Miranda se sentía impotente contra él y se preguntó si sería siempre igual entre ellos. ¿Por qué la debilitaba con sólo un beso? Se sentía confusa y casi lo odiaba por ello.

– No te veré mañana por la mañana, fierecilla -le anunció con ternura-. Zarpamos con la primera marea mucho antes de que abras esos ojos tuyos verde mar. Te autorizo a comprar cualquier cosa que consideres necesaria para la boda.

Miranda se apartó bruscamente y él inmediatamente experimentó una sensación de pérdida. Furiosa, replicó:

– ¿Me autorizas? No necesito tu permiso para gastar mi dinero-declaró, indignada.

Jared trató de hacérselo comprender con la máxima diplomacia.

– Me temo que sí. Miranda. Legalmente eres menor de edad y soy tu tutor.

– Oh.

– Mi dulce Miranda, no pelees conmigo.

– Nunca dejaré de pelear contigo -murmuró de pronto, rabiosa-. ¡Nunca!

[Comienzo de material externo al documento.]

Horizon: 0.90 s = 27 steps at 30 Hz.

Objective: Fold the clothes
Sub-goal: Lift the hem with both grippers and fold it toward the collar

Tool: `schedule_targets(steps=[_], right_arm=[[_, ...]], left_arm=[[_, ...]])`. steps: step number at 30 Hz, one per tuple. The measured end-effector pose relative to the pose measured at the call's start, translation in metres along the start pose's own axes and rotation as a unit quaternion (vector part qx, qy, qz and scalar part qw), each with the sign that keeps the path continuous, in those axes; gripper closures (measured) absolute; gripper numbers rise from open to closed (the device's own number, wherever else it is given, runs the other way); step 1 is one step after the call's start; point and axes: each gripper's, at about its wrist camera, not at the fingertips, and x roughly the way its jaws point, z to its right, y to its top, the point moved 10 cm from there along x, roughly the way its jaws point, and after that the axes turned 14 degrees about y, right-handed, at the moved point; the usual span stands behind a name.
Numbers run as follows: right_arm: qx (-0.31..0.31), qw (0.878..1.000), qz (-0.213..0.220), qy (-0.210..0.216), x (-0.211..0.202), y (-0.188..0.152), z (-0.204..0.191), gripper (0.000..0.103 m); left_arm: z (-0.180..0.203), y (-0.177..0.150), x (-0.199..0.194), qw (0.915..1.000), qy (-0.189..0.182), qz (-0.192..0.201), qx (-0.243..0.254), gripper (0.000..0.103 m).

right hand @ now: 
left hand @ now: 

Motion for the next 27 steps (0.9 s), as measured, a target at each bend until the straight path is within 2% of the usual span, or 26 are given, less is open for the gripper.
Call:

– Creo -le respondió gravemente- que llegará el día en que tendrás que hacerlo, querida. -Se inclinó para volver a tomarla en sus brazos, tocó sus labios en un beso rápido y salvaje que la dejó sin aliento. Luego la soltó y le dijo-: Buenas noches, querida fierecilla. Te deseo felices sueños.

Y se fue.

Miranda permaneció al aire frío de la noche arrebujándose nerviosamente en su chal. Todo estaba sucediendo demasiado deprisa. Iba a casarse con un hombre a quien ni siquiera conocía, un hombre que podía dejarla desarmada con un beso y que prometía… no, que la amenazaba con voz que no admitía negativas de que un día lo amaría.

¿Por qué tenía tanto miedo de enamorarse? Los hombres, según le habían enseñado, eran superiores a las mujeres. ¿Acaso no decía la Biblia que Dios creó primero al hombre, y después, como si se le ocurriera de pronto, creó a la mujer? Miranda se había preguntado muchas veces cómo, sí las mujeres eran tan insignificantes, se había molestado Dios en crearlas. No quería tener dueño. Se casaría con Jared Dunham porque era el único medio de conservar Wyndsong y la fortuna de su padre, pero nunca lo amaría. Porque amarlo sería como darle ventaja sobre ella.

Resuelto el problema, volvió al salón. Estaba vacío, solamente iluminado por el rescoldo, cuidadosamente recogido para la noche.

Fuera, en el vestíbulo, le habían dejado una palmatoria encendida; la cogió y subió. La casa estaba en silencio. Utilizó la vela para encender sus propios candelabros y encontró su camisón preparado, así como una palangana de agua tibia.